I was still only sixteen when I left Issac Holdings. I went to work for another company in Bradford which made the packing that went around the propeller shafts on ships. Because we were at war, ships were sinking every other day, so there was plenty of work. It was a boring job though, and I soon got fed up and wanted to leave. It was quite difficult to change jobs at that time, because there was a government order put out to all engineering firms which was called 'The Essential Works Order'. All the people that worked in engineering were tied - not allowed to leave their jobs. The order was issued by the government to make sure that the engineering work was done, because it was so important to the war and the country. I made a fuss and said that I was going to leave anyway. Everybody said I would get into serious trouble, but in the end they decided to send me to Jowett Cars, another company in Bradford.

I had an excellent job at Jowetts. I worked in the Breach Mechanism Department, a super skilled room.

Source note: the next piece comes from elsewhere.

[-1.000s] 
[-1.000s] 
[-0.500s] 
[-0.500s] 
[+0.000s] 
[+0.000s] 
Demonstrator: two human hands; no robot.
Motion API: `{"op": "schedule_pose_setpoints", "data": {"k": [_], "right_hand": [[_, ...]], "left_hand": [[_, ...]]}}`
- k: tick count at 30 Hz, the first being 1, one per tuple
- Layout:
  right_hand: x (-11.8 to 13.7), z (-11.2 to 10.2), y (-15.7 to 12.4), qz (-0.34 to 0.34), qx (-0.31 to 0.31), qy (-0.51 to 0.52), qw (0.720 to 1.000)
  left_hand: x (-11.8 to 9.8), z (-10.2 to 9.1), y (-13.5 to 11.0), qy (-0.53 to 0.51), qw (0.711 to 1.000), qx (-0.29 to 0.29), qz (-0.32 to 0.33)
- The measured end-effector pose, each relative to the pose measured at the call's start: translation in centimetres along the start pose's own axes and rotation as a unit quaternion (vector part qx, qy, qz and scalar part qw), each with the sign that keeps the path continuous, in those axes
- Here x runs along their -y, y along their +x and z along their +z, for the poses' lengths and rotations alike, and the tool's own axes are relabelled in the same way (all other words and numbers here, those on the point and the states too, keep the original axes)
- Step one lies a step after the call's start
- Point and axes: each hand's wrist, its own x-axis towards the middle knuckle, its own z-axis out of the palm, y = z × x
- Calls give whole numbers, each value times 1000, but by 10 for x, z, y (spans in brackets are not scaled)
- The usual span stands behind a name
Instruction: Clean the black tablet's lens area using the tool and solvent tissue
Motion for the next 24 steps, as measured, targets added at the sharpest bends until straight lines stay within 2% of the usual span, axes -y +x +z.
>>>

They used to make parts for guns, the sights. The sights were the parts of the gun that were used to aim the shot. If a gun sight was a fraction out, the gun could fire a hundred yards out. Being young, I was still a 'dogs body' - fetching and carrying for all the skilled men in white coats. I still didn't get the opportunity to do anything myself at Jowetts, I wanted to be a doer, not a chap following.

I got the sack from Jowetts after about a year because the foreman found me throwing pieces of sheet metal into a quarry! I got another job soon after, so I carried on earning. I gave all my wages to my parents, and they would give me something back. I spent it on ordinary things at first, but as I got a bit older I started to buy clothes, a nice suit and things. If you had a white silk scarf you were the bees knees!